[[ RECORDS FOR THIS EXERCISE open ]]
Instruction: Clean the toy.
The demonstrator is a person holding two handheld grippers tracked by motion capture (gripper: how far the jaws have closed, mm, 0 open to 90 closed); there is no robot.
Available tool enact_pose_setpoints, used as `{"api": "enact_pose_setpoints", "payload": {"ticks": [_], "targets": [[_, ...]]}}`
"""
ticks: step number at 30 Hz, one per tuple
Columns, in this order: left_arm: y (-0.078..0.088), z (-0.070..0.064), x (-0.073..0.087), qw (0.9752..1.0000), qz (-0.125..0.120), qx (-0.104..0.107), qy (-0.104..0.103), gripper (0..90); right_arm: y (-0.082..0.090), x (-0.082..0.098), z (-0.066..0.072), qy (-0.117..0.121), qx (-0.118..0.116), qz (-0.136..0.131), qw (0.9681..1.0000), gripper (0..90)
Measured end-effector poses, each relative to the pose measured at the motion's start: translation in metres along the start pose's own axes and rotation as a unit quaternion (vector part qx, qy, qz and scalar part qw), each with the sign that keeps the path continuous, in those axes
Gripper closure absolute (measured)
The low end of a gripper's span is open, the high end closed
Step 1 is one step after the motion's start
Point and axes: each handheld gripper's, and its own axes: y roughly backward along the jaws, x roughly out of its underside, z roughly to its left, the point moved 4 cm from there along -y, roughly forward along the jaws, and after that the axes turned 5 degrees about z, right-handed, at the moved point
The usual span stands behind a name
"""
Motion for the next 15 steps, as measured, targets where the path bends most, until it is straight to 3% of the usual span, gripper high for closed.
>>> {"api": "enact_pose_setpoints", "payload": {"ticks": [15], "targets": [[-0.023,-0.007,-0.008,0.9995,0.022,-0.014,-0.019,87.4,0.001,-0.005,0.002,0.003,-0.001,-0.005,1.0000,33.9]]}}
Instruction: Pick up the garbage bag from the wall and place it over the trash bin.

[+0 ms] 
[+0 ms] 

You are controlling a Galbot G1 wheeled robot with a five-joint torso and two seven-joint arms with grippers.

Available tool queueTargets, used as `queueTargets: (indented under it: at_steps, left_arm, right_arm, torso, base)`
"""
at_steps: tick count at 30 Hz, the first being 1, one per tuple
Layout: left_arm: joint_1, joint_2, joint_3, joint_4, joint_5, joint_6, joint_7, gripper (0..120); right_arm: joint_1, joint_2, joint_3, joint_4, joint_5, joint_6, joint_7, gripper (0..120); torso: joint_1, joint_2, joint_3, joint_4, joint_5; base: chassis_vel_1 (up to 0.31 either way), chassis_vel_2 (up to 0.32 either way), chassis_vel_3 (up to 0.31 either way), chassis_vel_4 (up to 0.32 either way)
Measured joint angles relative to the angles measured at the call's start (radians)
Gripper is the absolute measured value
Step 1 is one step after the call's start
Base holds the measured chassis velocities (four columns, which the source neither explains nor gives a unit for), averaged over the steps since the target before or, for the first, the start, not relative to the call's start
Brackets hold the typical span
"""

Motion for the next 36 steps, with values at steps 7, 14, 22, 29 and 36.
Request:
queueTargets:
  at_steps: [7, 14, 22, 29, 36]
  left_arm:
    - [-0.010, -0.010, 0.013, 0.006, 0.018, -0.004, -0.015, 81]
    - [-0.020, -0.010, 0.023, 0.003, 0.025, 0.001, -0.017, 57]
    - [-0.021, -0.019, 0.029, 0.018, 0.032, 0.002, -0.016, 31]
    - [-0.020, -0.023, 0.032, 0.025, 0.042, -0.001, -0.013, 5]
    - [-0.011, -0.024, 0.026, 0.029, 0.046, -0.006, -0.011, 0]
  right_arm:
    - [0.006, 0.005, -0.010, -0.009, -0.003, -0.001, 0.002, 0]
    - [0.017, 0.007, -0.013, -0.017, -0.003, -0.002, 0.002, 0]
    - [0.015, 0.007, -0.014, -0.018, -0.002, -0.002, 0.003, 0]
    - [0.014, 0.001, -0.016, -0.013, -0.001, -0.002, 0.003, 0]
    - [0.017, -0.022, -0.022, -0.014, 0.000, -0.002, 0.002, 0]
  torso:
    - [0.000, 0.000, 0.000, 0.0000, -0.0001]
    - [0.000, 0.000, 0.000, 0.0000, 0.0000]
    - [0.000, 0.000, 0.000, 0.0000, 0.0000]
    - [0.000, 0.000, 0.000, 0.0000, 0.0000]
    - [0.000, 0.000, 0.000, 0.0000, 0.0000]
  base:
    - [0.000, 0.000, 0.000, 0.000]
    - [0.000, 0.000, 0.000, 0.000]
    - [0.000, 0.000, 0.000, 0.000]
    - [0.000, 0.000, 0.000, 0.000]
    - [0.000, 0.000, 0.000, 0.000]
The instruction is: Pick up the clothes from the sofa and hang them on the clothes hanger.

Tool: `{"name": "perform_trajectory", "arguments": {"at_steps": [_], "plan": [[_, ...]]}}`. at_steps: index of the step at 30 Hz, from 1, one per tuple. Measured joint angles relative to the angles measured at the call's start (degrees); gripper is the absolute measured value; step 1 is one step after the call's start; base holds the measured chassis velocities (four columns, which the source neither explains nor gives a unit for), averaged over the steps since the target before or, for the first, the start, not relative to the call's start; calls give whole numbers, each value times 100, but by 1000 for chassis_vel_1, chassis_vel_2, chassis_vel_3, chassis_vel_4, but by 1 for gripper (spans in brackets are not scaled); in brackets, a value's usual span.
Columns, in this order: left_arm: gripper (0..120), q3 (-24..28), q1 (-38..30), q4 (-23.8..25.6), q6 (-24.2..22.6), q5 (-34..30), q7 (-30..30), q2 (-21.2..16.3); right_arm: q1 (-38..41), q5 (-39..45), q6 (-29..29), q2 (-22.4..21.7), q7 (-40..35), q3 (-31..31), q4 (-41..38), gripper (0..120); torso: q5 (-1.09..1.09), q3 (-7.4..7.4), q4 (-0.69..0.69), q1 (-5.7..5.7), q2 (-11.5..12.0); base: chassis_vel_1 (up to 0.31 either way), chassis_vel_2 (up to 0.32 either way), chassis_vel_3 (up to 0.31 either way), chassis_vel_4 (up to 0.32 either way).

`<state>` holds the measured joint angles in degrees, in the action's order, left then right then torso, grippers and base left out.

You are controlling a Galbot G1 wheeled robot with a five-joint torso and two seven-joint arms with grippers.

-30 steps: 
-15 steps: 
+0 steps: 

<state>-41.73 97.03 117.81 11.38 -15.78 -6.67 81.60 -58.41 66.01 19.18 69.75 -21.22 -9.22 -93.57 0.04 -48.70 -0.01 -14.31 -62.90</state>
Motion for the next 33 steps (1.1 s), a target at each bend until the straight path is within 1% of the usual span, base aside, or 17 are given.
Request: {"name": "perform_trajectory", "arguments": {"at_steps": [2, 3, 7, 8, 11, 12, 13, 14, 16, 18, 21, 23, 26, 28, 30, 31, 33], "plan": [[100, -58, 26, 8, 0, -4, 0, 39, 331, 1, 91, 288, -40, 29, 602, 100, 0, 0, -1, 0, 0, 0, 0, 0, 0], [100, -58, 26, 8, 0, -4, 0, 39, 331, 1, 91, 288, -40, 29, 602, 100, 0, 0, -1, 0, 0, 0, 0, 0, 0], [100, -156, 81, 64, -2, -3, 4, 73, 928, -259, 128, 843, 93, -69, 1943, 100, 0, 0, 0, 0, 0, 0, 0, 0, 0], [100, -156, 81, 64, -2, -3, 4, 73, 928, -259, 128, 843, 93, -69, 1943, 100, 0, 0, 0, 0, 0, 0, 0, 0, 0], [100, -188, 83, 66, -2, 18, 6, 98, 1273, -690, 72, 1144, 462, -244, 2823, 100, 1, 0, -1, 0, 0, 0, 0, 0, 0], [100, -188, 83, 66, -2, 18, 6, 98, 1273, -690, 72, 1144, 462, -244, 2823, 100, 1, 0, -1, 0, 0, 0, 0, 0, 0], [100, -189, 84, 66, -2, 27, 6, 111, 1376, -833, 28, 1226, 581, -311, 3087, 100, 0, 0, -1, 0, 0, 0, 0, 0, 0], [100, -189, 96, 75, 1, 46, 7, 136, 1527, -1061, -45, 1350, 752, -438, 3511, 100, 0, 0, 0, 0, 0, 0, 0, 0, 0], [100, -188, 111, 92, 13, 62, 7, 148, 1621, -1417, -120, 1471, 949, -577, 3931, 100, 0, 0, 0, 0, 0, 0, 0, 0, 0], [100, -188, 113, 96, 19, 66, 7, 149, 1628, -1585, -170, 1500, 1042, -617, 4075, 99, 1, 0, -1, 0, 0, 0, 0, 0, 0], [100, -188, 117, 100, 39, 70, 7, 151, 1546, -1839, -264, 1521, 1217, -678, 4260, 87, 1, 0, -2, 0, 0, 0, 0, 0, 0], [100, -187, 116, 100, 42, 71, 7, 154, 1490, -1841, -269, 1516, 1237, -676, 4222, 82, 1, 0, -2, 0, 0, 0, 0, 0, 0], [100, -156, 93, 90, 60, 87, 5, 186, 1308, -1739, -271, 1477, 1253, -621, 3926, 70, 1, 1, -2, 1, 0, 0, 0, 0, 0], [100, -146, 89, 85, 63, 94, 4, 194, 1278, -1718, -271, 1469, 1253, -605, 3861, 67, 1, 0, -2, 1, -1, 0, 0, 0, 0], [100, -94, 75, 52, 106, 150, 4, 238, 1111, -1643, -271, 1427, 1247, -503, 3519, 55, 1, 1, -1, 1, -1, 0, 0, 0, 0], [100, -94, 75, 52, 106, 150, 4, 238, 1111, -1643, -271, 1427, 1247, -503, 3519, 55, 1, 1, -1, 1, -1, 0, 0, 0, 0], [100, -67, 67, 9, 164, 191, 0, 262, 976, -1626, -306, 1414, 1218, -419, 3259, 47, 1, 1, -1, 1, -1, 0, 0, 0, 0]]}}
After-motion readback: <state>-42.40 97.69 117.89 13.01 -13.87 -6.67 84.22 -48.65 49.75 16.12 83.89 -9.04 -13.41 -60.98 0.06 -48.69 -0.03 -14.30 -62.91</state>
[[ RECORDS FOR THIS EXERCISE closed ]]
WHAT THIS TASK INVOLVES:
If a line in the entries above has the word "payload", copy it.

PROBLEM SOLUTION:
Available tool enact_pose_setpoints, used as `{"api": "enact_pose_setpoints", "payload": {"ticks": [_], "targets": [[_, ...]]}}`
>>> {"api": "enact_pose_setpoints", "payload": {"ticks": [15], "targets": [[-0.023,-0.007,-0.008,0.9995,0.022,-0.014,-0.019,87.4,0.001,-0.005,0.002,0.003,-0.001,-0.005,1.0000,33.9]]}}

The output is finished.